Ian must say something else judging by the look on Mickey’s face, but the words are spoken too low for her to hear. She doesn’t think she’d want to anyway.

“Let’s go home,” Ian says, already tugging Mickey in the opposite direction that they were walking.

“Thought you wanted smokes.”

“Fuck that,” Ian laughs and just like that he’s dragging Mickey away. And Mickey’s letting him, a slightly incredulous, but entertained expression on his face.

Fiona wonders how long this has been going on.

She watches them walk away and it feels like she’s missed a moment, but really she wouldn’t have been able to interrupt. From a distance, they seem kind of sweet. But then, Ian had been sweet all those years ago, before Mickey. She’s not a good enough person to forgive him for warping Ian like this.
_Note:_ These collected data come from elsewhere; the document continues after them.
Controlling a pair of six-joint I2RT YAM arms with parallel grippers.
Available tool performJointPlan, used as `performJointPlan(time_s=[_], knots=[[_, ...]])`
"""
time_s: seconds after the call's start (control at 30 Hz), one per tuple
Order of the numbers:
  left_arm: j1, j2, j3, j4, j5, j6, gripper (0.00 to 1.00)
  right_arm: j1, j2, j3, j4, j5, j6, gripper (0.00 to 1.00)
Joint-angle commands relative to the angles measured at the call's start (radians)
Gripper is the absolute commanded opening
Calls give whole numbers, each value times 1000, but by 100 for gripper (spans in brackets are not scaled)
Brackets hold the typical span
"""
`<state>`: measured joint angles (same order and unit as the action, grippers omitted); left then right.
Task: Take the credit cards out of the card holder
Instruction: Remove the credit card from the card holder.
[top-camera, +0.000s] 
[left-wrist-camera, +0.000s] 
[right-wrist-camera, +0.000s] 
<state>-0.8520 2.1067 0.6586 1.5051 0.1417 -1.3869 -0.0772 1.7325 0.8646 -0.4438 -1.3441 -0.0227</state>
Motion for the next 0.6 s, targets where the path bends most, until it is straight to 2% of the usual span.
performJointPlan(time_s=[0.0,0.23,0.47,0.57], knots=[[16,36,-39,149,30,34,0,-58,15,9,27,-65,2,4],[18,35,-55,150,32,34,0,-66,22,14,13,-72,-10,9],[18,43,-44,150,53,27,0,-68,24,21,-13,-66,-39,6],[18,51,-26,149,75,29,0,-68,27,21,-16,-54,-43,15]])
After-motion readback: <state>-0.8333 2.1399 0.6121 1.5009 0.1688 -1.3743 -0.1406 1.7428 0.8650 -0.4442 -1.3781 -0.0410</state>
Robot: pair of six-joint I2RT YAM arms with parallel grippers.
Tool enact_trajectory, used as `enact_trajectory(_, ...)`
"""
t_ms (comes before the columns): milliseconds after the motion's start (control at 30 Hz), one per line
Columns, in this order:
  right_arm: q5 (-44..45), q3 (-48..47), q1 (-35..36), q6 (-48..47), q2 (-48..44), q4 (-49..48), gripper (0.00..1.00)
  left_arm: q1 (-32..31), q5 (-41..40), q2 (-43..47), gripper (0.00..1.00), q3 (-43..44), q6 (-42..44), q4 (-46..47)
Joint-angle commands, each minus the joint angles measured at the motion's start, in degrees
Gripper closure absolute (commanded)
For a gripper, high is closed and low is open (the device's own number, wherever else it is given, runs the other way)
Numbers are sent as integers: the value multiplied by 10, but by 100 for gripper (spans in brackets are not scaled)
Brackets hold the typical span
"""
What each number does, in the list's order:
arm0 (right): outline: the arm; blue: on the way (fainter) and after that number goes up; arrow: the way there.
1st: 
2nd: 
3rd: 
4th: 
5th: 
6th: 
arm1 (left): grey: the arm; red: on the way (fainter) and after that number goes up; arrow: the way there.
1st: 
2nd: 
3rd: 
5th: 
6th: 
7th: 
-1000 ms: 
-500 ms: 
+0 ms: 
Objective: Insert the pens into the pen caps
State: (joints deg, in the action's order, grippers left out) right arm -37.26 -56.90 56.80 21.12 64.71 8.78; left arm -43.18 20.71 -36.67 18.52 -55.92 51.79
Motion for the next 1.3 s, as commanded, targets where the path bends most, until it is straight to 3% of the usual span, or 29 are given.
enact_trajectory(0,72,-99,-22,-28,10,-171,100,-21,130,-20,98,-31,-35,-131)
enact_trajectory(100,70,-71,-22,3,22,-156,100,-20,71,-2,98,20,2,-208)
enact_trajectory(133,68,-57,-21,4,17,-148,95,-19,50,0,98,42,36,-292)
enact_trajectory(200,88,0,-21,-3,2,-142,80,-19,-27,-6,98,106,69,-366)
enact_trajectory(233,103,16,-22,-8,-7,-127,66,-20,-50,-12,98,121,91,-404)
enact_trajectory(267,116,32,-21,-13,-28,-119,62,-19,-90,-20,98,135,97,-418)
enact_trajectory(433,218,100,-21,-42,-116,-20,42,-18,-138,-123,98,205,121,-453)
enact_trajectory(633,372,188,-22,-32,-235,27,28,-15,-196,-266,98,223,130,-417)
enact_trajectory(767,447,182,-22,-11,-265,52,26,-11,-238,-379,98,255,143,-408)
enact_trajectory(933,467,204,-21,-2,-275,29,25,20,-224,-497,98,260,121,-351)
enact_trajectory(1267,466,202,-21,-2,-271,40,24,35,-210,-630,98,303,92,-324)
He was barely eighteen. A childhood romance couldn’t possibly turn itself into anything more substantial.

 

*****

 

After that, it takes a while for Ian to bring Mickey around to meet them.

At first its just as a friend and then the years crawl by and another and another until Ian’s twenty-three and introducing a surly Mickey as his boyfriend. Like they didn’t all already know. Ian practically had heart eyes when he looked at the other boy.

Mickey never looked up when he was around the Gallaghers long enough to return them.

It’s been another two years since then and it’s just been fight after fight. Fiona won’t be ashamed of trying to make Ian see how much better he could do. He could have the whole world if he wants. He could have anyone. Someone so much more worthy of his love than a trash collector with crude knuckle tattoos and an attitude problem.

“Fucked for life,” she’s heard Mickey refer to himself as.

Why would Ian want to be with someone with an attitude like that?

She just wants the old Ian back; she’s ready to be done waiting around for him.

 

*****

 

“Ian, this is Danny,” Fiona says when Ian walks in half an hour late, Mickey trailing just behind him. “He’s a friend of mine from work.”

He’s also hella gay and with an affinity for gingers – but that’s not the point.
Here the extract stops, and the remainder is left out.